**EXERCISE GOAL:** I need the lines below from the one with "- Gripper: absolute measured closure" down to the one with "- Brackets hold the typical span" reproduced exactly, both ends included, and nothing else.
*** Opening of MATERIAL PROVIDED ***
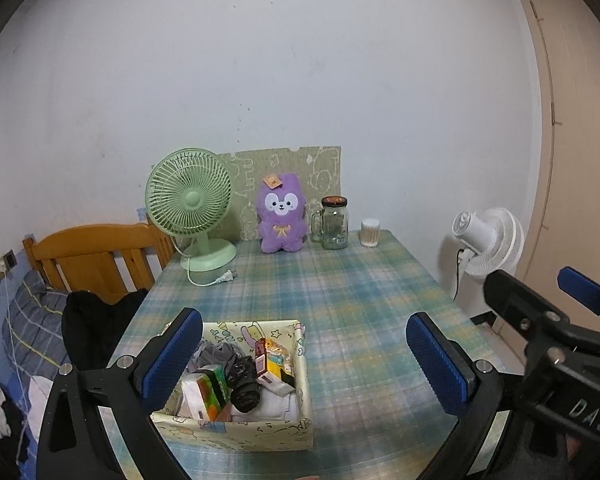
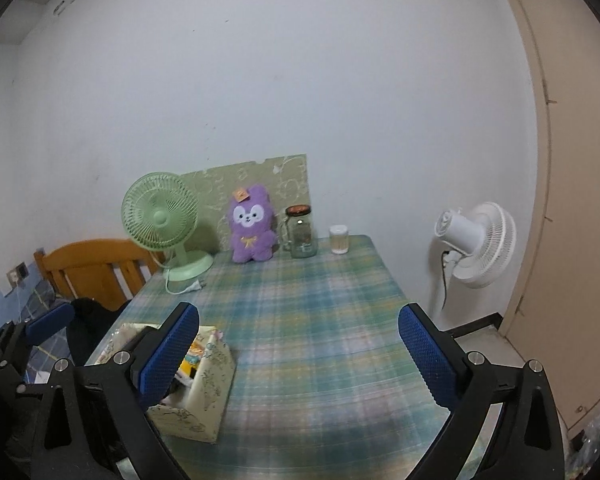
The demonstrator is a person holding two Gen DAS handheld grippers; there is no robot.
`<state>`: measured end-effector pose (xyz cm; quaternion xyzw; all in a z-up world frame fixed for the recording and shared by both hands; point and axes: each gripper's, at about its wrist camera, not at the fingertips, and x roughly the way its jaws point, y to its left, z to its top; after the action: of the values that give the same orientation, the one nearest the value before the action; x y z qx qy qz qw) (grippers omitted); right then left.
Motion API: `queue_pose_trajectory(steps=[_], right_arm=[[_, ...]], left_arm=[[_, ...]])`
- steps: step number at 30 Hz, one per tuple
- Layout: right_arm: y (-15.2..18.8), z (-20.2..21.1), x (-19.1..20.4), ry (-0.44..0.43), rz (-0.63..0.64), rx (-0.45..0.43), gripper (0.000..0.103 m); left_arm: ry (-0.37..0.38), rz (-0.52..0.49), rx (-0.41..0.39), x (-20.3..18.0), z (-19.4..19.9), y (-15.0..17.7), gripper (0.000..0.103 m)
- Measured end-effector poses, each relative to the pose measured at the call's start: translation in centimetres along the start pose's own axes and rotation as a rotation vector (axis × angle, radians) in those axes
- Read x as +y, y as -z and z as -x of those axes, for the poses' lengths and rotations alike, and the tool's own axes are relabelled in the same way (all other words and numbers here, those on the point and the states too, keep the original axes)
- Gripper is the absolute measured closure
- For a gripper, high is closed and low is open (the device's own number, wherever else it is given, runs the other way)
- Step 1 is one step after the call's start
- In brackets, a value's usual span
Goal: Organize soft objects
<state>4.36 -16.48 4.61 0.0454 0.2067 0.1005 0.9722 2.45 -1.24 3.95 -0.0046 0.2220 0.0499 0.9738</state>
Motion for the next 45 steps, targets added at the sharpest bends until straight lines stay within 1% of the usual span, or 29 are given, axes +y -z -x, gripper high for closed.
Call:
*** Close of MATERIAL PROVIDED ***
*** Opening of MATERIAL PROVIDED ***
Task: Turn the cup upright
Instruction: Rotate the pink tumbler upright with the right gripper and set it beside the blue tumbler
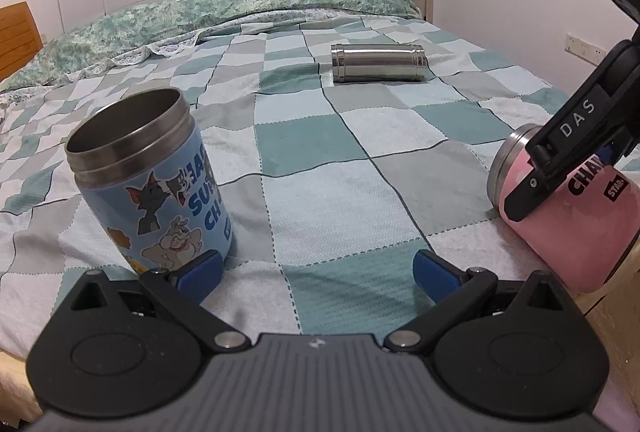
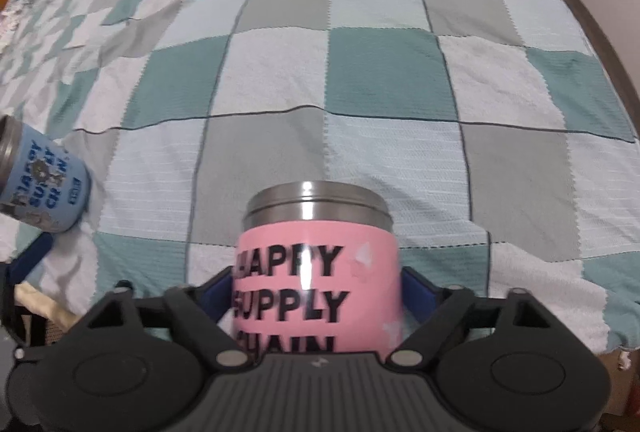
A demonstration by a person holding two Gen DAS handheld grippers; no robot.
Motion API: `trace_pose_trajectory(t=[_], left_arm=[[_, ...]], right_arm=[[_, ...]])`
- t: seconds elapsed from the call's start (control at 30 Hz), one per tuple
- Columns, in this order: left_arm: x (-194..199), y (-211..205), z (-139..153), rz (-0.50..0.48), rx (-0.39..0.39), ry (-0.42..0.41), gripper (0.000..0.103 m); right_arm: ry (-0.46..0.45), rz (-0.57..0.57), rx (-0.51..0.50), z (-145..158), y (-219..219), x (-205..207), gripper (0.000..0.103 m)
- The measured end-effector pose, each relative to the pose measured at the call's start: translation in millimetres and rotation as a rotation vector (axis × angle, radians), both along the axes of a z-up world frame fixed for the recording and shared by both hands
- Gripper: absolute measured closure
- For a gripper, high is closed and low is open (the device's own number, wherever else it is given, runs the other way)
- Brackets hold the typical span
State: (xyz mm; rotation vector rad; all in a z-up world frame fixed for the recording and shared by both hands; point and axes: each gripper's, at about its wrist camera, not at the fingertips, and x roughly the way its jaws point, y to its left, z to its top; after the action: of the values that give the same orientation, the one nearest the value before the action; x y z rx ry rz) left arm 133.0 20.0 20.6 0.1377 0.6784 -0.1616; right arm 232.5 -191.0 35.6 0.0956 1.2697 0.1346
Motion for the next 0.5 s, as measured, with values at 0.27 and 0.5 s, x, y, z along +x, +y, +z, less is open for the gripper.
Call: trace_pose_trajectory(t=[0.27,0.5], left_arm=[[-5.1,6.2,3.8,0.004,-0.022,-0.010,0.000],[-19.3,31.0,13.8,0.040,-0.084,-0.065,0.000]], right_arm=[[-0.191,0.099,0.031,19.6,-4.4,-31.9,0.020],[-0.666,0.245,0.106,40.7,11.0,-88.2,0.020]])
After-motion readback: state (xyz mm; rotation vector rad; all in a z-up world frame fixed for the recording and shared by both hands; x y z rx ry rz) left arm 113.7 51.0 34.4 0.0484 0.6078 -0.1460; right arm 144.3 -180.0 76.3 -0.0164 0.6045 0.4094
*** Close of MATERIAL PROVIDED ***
**YOUR RESPONSE:**
- Gripper: absolute measured closure
- For a gripper, high is closed and low is open (the device's own number, wherever else it is given, runs the other way)
- Brackets hold the typical span

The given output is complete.